Data for the task.
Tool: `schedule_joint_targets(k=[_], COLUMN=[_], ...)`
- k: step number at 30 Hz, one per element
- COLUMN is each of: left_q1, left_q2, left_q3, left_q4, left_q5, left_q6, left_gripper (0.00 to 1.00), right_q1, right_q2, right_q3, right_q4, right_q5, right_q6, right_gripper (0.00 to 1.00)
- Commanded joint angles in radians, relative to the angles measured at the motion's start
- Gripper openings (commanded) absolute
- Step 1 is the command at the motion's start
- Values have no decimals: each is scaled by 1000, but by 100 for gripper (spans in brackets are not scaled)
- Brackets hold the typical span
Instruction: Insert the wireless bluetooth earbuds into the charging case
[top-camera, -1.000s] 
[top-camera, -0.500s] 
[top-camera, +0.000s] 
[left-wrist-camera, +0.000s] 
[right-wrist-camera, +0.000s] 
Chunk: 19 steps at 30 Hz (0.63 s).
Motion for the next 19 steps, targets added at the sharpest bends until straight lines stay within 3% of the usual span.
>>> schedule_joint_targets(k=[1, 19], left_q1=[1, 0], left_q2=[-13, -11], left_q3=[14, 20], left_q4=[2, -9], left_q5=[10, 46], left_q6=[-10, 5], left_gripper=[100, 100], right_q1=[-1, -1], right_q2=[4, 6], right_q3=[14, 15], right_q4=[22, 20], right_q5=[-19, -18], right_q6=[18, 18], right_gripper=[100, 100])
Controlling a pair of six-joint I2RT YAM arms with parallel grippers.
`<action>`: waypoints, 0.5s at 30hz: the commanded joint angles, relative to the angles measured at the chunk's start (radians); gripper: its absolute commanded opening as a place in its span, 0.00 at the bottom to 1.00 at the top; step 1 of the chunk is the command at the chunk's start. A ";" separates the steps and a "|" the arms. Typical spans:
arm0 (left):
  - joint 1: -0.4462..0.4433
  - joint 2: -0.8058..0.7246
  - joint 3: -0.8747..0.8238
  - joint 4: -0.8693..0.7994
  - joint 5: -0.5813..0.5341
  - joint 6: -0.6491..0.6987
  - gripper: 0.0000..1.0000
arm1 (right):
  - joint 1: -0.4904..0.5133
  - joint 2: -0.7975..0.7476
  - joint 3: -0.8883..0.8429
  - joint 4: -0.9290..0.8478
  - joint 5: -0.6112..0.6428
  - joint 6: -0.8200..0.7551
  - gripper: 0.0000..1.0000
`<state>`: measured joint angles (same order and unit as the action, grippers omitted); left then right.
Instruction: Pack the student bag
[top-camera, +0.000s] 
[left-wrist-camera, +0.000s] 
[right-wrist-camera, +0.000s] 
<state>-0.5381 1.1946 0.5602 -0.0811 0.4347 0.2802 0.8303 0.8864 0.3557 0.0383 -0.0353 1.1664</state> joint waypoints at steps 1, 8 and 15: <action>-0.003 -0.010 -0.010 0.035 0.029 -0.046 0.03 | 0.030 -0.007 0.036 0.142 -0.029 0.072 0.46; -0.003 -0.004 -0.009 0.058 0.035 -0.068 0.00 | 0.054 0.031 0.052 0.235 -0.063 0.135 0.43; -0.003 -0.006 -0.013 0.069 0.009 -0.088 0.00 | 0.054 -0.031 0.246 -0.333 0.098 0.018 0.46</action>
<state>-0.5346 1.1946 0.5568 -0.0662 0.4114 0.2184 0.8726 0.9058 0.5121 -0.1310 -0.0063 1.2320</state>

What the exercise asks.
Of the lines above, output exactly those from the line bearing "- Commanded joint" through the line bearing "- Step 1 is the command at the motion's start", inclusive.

Solved exercise.
- Commanded joint angles in radians, relative to the angles measured at the motion's start
- Gripper openings (commanded) absolute
- Step 1 is the command at the motion's start

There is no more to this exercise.